Сходящиеся потихоньку присматривались друг к другу. Глебу на сегодня оставались силы только на вежливость. Дружбы он сегодня уже не искал. Дажнев же чего-то хотел, не ради чудака с молоком он, начальник, как простой крокодил Гена, ходил по зеленой поляне в поисках друга. Ему с таким хозяйством поди и так не скучно. Надо, надо собраться и послушать.
– Меня добрый Анюшкин подлечивает. Застарелая язва. Давление. Да, набор травок подобрал. В молоке надо запаривать.
Маленькие умные глазки сверлили, сверлили, спрашивали - можно ли с ходу?
– Вы же, Глеб, из "защитников"? Я много про вас наслышан. Вы - герой.
– Кто это так постарался?
– Ну как же! Про вас все говорят... Пройти всю мясорубку. Выжить. Устоять.

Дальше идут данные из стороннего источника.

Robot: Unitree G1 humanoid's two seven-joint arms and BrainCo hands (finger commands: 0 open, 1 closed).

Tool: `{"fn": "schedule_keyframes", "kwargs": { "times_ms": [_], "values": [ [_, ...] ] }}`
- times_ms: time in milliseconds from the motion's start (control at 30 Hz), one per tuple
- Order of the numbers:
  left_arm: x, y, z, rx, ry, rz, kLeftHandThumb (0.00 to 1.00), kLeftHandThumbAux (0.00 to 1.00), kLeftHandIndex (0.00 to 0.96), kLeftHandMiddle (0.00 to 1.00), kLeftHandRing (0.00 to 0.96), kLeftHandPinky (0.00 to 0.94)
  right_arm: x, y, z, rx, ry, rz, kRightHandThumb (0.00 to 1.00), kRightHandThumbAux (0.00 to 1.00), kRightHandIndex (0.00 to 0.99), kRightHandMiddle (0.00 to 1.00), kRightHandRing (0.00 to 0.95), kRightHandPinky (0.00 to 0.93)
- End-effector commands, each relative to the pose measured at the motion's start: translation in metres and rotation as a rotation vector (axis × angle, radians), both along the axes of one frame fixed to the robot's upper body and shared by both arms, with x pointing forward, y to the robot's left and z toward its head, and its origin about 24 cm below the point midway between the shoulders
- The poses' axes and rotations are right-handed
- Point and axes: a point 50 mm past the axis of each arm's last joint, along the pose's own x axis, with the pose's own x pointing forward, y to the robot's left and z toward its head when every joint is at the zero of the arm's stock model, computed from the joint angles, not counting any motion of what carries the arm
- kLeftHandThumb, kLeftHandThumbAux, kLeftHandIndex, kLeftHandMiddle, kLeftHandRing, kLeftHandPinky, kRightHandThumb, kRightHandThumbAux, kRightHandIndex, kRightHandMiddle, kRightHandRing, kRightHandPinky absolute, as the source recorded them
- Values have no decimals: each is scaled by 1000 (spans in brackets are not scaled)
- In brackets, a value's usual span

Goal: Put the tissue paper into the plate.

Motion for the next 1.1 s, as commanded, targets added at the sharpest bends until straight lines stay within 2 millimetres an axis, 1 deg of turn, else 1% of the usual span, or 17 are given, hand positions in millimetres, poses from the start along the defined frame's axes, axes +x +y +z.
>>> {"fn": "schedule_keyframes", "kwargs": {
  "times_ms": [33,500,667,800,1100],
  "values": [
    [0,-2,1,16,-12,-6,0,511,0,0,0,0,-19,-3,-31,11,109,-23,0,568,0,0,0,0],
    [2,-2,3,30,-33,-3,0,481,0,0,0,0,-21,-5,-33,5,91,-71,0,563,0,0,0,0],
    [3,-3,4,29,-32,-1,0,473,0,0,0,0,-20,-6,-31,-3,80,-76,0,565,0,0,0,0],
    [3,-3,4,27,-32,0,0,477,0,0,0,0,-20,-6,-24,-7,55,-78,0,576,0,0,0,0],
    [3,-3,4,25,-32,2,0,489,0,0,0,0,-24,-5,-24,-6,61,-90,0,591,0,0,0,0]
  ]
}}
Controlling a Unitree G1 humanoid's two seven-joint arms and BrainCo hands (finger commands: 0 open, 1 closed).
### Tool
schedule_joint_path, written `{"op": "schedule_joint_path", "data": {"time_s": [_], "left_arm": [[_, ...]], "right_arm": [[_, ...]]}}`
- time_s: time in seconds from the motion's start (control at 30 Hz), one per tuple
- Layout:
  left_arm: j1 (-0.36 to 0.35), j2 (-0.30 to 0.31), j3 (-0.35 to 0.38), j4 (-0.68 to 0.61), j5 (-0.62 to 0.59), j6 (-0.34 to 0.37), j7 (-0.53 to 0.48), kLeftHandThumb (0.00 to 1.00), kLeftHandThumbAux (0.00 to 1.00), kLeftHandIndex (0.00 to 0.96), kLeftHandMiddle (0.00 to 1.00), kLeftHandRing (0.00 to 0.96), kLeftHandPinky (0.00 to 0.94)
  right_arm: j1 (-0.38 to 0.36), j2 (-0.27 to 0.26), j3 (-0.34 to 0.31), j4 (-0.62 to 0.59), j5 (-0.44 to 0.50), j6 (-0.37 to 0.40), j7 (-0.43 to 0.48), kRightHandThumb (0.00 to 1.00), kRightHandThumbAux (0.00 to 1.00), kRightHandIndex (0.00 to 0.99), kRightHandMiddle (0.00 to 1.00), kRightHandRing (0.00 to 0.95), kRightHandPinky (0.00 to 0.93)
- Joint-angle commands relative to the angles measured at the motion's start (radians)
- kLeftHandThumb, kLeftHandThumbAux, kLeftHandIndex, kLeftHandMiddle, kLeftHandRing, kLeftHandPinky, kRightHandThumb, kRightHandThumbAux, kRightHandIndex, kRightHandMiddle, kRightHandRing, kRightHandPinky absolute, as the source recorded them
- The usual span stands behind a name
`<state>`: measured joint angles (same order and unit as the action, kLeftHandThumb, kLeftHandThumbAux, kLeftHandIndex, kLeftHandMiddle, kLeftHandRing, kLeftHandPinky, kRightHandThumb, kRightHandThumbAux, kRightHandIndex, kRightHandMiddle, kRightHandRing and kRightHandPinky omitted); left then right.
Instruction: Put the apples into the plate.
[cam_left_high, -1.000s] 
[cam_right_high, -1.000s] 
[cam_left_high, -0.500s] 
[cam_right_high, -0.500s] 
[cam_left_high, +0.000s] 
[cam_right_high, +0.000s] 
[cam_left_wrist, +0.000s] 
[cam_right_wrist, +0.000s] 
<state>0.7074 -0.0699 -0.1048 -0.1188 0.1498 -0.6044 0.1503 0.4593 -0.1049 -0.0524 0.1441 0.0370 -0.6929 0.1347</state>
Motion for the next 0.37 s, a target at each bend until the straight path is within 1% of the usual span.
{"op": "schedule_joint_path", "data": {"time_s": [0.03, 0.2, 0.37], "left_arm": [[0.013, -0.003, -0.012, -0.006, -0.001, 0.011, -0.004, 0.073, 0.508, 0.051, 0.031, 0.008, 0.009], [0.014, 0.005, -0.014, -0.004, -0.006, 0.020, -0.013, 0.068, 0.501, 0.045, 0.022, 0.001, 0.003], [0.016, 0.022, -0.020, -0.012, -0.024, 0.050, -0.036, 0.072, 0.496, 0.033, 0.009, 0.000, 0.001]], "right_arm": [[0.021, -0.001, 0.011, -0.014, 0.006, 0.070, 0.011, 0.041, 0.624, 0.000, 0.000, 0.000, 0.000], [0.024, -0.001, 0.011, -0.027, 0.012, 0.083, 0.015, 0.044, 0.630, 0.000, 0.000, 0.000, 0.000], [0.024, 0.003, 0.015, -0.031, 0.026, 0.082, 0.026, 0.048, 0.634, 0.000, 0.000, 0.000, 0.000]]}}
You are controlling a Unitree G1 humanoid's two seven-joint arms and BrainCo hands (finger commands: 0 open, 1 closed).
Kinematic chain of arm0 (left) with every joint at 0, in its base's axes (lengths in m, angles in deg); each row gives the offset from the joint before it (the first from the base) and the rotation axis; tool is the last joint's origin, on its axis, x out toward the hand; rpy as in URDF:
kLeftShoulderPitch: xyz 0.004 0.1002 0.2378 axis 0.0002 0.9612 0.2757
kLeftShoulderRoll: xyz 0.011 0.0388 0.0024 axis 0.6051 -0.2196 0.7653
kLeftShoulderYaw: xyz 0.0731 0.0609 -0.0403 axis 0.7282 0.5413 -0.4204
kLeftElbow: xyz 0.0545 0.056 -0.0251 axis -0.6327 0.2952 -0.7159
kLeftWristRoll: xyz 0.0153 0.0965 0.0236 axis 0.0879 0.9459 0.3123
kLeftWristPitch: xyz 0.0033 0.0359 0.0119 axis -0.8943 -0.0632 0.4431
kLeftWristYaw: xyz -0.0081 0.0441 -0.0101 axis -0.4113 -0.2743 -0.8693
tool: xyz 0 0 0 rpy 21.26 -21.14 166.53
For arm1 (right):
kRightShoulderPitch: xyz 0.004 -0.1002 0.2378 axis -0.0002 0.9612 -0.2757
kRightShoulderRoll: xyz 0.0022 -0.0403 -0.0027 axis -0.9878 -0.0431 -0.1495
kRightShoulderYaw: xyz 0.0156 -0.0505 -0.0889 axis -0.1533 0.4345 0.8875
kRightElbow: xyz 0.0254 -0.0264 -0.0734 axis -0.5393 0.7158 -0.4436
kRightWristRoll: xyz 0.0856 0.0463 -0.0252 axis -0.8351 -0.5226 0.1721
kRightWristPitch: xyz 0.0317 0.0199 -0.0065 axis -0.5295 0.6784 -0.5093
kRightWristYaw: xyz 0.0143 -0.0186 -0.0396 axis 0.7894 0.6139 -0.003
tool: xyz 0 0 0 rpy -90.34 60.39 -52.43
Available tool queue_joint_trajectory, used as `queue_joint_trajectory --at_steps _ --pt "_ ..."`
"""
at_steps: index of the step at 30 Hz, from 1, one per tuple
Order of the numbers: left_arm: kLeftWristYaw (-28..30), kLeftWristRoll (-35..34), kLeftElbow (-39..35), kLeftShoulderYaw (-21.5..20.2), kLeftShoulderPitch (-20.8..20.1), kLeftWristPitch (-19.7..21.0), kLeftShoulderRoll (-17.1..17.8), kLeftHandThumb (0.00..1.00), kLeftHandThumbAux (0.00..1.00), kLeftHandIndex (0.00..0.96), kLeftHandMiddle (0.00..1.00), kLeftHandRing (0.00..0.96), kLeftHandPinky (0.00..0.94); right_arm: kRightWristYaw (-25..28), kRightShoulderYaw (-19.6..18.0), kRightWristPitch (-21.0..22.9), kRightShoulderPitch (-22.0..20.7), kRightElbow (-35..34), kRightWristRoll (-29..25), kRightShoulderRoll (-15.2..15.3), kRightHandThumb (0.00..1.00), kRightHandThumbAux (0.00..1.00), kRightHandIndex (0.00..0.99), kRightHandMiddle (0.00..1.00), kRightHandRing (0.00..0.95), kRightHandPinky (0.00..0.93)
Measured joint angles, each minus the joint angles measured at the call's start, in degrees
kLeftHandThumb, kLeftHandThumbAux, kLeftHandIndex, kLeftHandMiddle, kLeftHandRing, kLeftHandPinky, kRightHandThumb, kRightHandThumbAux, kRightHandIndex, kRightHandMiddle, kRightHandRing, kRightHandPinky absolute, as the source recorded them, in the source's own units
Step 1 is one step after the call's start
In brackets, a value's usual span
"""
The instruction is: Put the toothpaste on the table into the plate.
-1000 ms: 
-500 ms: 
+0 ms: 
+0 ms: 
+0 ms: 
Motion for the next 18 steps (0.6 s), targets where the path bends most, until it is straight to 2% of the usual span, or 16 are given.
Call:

– Разве это героизм - выжить? Это просто инстинкт.
– Мы тут день и ночь, без отдыха. Народ-то, сами понимаете, еще тот собран. Все очень замечательные, очень политически активные люди. Но вместе не могут! Все, буквально все лидеры! Вот моя задача - их разводить, как волка, козу и капусту. Сколько лет вы уже в патриотическом движении?
Глеб даже опешил: сколько же? Как книжку про Суворова прочитал? Или после "Протоколов"? С какой точки начать? С маминой колыбельной? Ладно:
– С восемьдесят шестого.
– Хороший стаж. Какие надежды тогда были! Вы в "Трезвости"?
– Нет, "трезвенником" не был. Хотя не пью.
– Это хорошо.
– Вначале в "Патриотическом обществе", потом, совсем недолго, в "Памяти". Потом в Союз духовного возрождения вступил. Меня просто лично Михаил Михайлович Антонов по жизни водил.
– Это замечательно. Чудесный он человек. Его многие тогда не понимали, а он ведь первым указал путь развития современного коммунистического движения в сторону христианских нравственных идеалов. Жаль, жаль его тогда не услышали. Но все великие люди обгоняют свое время. А вы здесь как? По работе, по творческим делам?
Это было грубовато. Что ж так уж сразу: надо было хотя бы покормить, помыть, а потом уж и лыто спрашивать. Неужели он так уверен в своей, в общем-то, такой примитивной лести? Глеб нежно уворачивался от буровящих его глазок.